É certo que o ambiente de permanente celebração festiva com que a maioria parlamentar de esquerda agiu desde início concorreu fortemente para esta relativa dissolução da dimensão política no grande magma de uma afectividade neutral. Essa dissolução serviu durante algum tempo os propósitos de um governo empenhado em superar as suspeitas de uma ilegitimidade genética e apostado em projectar uma imagem salvífica por contraponto a uma anterior governação devidamente anatematizada como a encarnação do mal, da insensibilidade social e da incompetência na condução das políticas económica e orçamental. Não há como a efervescência dos afectos para adornar a ideia de instauração de um tempo radicalmente novo. O que é curioso é que haja filósofos e cientistas que caiam em tal esparrela.

Dois anos depois da eleição de Marcelo, por muito contra a corrente que a minha posição seja, e é-o sem dúvida alguma, considero que a hipervalorização do discurso da afectividade contém perigos sérios e pode concorrer para o desprestígio da dimensão política no que ela necessariamente encerra de racionalidade, distanciamento crítico, lentidão temporal e recato espacial. De resto, a forma como alguns agentes políticos estão apressadamente a tratar assuntos de transparência institucional e política constitui já um significativo sintoma de tudo aquilo a que atrás aludi. Marcelo nunca se deve esquecer que nem todos têm a sua inteligência, a sua cultura e a sua formação intelectual.

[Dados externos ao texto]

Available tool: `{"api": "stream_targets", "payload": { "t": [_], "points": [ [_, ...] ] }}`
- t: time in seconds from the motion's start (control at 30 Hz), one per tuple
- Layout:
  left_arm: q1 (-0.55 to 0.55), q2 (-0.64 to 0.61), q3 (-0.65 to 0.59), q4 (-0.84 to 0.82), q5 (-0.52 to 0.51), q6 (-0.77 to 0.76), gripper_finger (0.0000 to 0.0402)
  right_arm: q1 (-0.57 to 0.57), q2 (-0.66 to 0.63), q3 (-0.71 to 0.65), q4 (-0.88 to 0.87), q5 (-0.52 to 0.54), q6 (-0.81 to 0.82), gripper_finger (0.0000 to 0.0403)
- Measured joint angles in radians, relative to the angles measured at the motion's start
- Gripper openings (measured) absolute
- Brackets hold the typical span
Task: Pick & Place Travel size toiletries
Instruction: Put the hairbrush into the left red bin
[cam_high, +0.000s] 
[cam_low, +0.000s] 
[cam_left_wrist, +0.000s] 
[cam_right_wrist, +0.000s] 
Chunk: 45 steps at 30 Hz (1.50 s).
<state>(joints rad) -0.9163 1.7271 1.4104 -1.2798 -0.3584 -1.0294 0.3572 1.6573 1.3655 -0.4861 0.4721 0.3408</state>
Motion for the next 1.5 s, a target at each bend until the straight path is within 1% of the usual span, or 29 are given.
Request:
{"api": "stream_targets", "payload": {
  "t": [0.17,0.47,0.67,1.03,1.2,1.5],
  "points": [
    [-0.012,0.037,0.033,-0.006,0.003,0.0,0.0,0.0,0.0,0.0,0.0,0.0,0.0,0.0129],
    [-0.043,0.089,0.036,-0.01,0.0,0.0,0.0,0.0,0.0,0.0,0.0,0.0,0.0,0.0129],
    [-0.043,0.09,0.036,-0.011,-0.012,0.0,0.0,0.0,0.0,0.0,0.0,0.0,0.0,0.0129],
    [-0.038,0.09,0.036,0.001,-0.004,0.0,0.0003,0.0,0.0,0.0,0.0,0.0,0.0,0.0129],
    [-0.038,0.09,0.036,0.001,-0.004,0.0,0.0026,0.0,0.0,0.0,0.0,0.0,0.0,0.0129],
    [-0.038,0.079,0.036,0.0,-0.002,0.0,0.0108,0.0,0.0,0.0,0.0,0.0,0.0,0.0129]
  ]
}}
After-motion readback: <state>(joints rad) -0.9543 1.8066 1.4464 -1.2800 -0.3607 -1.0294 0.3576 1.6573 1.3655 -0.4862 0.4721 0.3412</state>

2. Até esta semana, a chamada “geringonça” era o produto de uma necessidade. Desde há uns dias passou a ser um acto de vontade. Isso muda muita coisa. Desde logo obriga a uma aclaração programática. Se a actual direcção do PS proclama que quer continuar a governar com o apoio dos partidos da extrema-esquerda parlamentar, recusando qualquer possibilidade de aproximação ao PSD, passa a ter o dever de explicitar com todo o rigor a natureza do programa que preconiza e que obviamente se não pode resumir ao minúsculo perímetro do entendimento alcançado há dois anos com o assumido objectivo de afastar o PSD e o CDS do poder. A partir de agora já não basta justificar o entendimento à esquerda por razões negativas. É preciso ir mais longe, apresentar um projecto de médio e longo prazo para o país associado a este acordo politico-partidário. Isso implica uma definição rigorosa de opções programáticas em áreas tão importantes como o modelo de desenvolvimento económico, o tipo de organização do Estado Social, a natureza da integração do país no processo europeu e as características essenciais de toda a política a prosseguir no âmbito da acção externa. Até agora, porque se enfatizavam as razões negativas, convivia-se com relativa facilidade com a ilusão de que é possível governar com o apoio de partidos de quem aparentemente se discorda em tudo o que a prazo é estrutural e decisivo. O tempo dessa ilusão está a chegar ao fim. Das duas, uma: ou o PS altera substancialmente aspectos fundamentais daquilo que foi até hoje a sua própria identidade, ou os partidos à sua esquerda renunciam a elementos determinantes das suas características doutrinárias presentes. A alternativa a esta clarificação é vivermos num estado pantanoso e permanentemente ilusório que pode suscitar epidérmicos aplausos momentâneos, mas nos afasta das questões essenciais do nosso futuro.